Chez un certain conteur, fabuliste en renom,
J'ai lu qu'un jeune enfant, les jeux sont de cet âge,
Enflait par badinage
Des bulles de savon.
Une plume légère
Lui servait d'instrument,
Qu'il plongeait dans un verre,
Qu'il retirait en soufflant doucement.
L'onde s'arrondissait en sphère,
Et, se prêtant au désir enfantin,
Grossissait par degré, devenait globe enfin.
Du tube alors le ballon se dégage ;
Balancé mollement, dans l'atmosphère il nage,
Emporté par les vents.
Du soleil les rayons mouvants
Viennent frapper la surface arrondie,
Et leur lumière réfléchie
Répète dans les airs
De mille objets divers
L'image gracieuse.
D'Iris tantôt l'écharpe radieuse
Se peint dans le cristal du globe voyageur ;
On distingue chaque couleur,
Chaque nuance se dessine.
Ainsi qu'en un miroir, tantôt on voit aussi
L'image en raccourci
De chaque objet qui l'avaisine ;
Tracés sur ses contours,
Les palais et les tours,
Les arbres, les campagnes,
Les vallons, les montagnes,
Tournent en même temps emportés dans son cours.
Un autre enfant, plus simple encore,
Voyant passer le globe errant,
Si léger et si transparent,
Du phénomène qu'il ignore
Admire avec étonnement
L'effet charmant.
Pour lui, c'est un nouveau prodige,
Et, l'apercevant qui voltige,
Sans savoir ce que c'est, il brûle du désir
De le saisir.
Dans les ondes des airs porté par le zéphir,
Le globe tour à tour et s'élève et s'abaisse.

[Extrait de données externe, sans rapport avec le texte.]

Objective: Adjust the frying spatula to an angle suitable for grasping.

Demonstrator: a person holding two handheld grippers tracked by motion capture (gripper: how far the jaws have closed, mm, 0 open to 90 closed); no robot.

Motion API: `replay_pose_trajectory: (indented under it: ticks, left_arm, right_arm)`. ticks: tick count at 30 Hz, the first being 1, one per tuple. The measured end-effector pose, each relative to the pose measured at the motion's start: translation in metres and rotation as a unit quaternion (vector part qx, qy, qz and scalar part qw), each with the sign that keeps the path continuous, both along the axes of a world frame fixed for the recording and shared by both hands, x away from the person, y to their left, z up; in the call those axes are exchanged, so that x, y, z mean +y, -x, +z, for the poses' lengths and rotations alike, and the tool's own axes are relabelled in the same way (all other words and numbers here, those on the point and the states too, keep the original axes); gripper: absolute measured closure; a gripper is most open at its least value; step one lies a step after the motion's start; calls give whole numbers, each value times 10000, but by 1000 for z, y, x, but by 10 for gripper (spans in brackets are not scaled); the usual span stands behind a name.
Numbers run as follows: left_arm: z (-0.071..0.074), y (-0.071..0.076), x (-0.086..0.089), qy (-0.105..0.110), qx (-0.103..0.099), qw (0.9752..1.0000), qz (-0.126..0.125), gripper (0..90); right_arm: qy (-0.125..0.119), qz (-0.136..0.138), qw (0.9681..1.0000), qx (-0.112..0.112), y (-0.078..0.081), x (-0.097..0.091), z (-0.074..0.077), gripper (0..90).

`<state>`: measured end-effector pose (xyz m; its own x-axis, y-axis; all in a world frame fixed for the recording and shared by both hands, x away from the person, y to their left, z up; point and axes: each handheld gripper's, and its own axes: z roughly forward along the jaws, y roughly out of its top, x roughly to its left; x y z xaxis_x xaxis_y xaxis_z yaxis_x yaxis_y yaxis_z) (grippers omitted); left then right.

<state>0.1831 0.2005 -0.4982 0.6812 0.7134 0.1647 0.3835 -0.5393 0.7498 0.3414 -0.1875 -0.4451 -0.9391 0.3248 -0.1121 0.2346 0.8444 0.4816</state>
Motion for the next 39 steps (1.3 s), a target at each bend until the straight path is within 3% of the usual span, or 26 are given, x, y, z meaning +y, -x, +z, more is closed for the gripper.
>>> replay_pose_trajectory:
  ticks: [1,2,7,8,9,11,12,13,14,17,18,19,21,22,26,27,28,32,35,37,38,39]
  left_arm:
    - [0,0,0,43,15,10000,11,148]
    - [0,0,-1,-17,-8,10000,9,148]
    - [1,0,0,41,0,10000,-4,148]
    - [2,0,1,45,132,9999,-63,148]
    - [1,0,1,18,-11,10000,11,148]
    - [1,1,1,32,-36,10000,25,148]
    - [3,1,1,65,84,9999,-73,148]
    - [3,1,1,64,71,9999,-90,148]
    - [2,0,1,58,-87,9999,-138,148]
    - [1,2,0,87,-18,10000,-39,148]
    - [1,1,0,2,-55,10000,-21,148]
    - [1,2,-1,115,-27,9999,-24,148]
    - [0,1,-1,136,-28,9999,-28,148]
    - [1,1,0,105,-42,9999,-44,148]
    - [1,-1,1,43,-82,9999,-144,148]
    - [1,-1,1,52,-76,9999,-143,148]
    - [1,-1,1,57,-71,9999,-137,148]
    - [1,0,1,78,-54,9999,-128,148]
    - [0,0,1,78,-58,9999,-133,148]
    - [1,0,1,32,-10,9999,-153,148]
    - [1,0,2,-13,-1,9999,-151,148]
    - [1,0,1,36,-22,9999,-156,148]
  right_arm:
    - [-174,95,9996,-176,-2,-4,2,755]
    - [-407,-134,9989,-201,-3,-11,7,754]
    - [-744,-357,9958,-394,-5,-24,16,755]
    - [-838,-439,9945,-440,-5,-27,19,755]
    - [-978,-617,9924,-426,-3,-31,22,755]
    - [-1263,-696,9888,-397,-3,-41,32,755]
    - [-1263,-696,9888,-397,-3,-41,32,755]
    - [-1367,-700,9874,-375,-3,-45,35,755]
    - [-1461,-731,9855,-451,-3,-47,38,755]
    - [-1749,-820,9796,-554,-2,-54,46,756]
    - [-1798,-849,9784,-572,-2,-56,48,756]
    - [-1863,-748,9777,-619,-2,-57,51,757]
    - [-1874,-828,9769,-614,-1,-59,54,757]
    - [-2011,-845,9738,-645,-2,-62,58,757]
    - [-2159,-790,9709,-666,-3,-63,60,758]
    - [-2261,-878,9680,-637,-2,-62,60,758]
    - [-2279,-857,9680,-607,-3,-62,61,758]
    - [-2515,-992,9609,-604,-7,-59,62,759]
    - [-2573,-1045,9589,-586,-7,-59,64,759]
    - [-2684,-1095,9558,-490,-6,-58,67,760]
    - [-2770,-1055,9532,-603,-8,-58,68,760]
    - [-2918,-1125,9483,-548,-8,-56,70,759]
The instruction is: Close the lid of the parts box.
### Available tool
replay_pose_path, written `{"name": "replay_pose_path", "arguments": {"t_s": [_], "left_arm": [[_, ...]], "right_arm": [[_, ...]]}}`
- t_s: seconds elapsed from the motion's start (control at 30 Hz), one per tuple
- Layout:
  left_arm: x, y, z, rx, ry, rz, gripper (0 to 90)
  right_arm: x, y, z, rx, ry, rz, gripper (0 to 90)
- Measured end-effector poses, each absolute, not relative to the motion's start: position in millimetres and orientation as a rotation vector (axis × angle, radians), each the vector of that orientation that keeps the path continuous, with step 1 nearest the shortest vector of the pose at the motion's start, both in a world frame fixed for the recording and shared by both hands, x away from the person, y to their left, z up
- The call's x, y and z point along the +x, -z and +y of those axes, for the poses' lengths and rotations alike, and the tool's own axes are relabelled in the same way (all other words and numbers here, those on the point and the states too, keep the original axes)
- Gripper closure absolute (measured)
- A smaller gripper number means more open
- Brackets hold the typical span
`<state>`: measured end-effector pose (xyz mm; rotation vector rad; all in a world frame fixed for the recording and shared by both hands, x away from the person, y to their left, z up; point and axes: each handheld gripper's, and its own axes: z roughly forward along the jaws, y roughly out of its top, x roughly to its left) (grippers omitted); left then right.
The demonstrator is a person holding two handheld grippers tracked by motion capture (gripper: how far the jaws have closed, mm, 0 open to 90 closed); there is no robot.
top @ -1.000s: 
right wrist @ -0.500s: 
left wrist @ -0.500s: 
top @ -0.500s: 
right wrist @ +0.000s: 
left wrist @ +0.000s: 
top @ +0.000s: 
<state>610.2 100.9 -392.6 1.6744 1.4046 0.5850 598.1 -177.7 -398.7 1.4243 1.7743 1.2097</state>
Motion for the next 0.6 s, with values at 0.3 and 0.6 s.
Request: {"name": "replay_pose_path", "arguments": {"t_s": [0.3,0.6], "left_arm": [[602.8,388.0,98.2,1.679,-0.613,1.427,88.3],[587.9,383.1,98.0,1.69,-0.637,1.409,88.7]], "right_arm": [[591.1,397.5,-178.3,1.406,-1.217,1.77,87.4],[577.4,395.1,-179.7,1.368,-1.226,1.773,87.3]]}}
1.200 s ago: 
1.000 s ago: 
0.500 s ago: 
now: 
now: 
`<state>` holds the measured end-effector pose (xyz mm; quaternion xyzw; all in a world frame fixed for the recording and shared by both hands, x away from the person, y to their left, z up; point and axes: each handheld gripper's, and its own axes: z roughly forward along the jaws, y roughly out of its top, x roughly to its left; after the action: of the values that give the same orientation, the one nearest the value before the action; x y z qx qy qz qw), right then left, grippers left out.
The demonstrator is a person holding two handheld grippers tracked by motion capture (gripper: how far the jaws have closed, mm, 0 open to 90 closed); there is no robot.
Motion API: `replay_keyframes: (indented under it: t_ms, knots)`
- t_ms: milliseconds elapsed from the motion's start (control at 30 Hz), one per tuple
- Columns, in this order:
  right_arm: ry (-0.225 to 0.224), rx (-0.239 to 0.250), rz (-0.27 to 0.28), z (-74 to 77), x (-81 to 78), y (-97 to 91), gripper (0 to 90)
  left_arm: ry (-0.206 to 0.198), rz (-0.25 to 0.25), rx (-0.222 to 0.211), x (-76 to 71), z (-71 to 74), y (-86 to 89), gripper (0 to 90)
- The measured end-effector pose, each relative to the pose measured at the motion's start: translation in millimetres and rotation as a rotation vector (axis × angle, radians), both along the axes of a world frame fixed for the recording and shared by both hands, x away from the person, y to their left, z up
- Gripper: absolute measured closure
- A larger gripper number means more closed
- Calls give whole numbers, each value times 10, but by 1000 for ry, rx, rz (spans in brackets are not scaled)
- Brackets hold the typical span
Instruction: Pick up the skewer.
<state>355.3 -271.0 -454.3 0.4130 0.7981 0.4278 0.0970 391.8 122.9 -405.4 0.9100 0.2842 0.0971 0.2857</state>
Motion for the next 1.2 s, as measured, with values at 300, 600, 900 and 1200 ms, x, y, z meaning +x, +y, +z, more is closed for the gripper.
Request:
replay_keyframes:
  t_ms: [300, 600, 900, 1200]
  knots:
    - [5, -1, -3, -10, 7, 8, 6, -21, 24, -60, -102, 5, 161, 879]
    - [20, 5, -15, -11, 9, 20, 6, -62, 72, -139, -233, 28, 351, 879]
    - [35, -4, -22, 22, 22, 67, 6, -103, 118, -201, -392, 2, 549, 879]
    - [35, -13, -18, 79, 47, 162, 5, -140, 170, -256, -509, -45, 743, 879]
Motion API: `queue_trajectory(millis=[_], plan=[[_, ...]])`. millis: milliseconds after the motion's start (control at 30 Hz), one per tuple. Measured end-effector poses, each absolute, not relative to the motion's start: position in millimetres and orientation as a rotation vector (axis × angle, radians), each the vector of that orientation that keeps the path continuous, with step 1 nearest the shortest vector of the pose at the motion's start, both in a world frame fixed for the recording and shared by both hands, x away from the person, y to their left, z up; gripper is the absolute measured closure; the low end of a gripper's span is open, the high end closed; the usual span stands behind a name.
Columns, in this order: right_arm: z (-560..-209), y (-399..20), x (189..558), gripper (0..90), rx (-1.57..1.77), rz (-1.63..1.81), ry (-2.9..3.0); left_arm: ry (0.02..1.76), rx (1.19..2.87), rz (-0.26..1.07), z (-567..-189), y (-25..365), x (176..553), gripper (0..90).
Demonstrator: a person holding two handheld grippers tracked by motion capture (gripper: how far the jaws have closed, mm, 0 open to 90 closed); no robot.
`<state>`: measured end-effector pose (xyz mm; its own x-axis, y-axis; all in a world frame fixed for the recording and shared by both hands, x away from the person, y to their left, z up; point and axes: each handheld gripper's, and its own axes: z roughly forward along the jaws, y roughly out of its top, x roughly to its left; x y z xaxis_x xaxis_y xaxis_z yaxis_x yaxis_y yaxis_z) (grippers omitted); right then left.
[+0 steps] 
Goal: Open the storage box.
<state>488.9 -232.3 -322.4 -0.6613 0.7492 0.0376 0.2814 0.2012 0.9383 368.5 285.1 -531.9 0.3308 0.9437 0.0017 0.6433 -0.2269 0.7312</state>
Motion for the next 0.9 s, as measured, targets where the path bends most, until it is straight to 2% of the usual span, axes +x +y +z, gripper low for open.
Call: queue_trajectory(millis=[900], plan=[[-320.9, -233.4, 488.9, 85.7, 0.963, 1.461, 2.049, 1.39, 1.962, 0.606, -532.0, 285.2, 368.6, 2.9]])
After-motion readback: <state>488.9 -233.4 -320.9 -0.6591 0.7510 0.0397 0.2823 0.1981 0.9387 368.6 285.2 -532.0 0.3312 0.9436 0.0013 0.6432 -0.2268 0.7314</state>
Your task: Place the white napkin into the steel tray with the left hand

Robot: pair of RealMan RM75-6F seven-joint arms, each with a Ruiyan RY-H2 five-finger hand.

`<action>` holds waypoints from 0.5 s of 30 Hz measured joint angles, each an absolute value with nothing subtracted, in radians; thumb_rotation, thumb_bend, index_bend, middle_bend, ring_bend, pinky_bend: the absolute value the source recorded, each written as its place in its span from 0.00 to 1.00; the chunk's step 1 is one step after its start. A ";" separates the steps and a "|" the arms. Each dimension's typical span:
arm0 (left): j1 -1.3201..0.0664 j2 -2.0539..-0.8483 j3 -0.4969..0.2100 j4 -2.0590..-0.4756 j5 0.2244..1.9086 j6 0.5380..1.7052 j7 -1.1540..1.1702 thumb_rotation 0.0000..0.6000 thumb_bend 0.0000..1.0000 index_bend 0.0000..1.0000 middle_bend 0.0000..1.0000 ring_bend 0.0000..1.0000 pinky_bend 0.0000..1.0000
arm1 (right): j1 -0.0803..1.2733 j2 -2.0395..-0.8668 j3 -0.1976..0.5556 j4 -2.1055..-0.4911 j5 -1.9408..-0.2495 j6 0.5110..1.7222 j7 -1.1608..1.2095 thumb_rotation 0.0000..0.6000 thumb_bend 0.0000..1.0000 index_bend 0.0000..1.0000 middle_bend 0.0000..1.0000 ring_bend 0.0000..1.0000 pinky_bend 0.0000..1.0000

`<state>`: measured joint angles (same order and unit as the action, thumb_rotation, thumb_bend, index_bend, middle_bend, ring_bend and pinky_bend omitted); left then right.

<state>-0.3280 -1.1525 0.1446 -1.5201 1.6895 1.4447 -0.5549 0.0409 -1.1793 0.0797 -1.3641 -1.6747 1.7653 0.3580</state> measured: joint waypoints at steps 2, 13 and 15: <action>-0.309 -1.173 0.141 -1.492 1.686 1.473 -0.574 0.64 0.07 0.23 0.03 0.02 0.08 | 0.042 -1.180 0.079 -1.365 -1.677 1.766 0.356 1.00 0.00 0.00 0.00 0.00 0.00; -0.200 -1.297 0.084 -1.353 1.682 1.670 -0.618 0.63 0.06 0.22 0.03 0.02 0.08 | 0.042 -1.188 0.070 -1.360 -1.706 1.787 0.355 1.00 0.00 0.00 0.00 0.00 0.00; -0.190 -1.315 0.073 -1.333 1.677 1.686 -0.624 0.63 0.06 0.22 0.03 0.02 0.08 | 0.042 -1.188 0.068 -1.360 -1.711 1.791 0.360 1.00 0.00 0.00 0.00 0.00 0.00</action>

L'enfant sur ses deux pieds se dresse,
Lève les bras, croit le tenir,
Et, pour dernier effort, dans son impatience,
Vers l'objet il s'élance ;
Mais en faisant un léger saut,
Soudain l'air qu'il agite
Le reporte plus haut.
L'enfant revole à la poursuite
Du globe précieux
Qu'il suit toujours des yeux.
Il le voit de nouveau s'abaisser vers la terre,
Et, craignant de le perdre une seconde fois,
Il court... puis il s'arrête, approche en tapinois,
Le guette... entre ses mains le serre.
A peine est-il touché, l'objet s'évanouit,
Et l'air dans l'air s'enfuit,
Du jeune enfant entre les mains avides
Ne laissant qu'un impur limon.
Ainsi les hommes cupides,
Par leur folle ambition
Sont trompés toute la vie.
Ils poursuivent avec ardeur
Un objet qui de loin leur paraît enchanteur ;
Et cet objet de leur envie,
L'atteignent- ils enfin, qu'est-ce le plus souvent ?...
Du vent.
Le fabuliste du premier vers est Lorenzo Pignotti.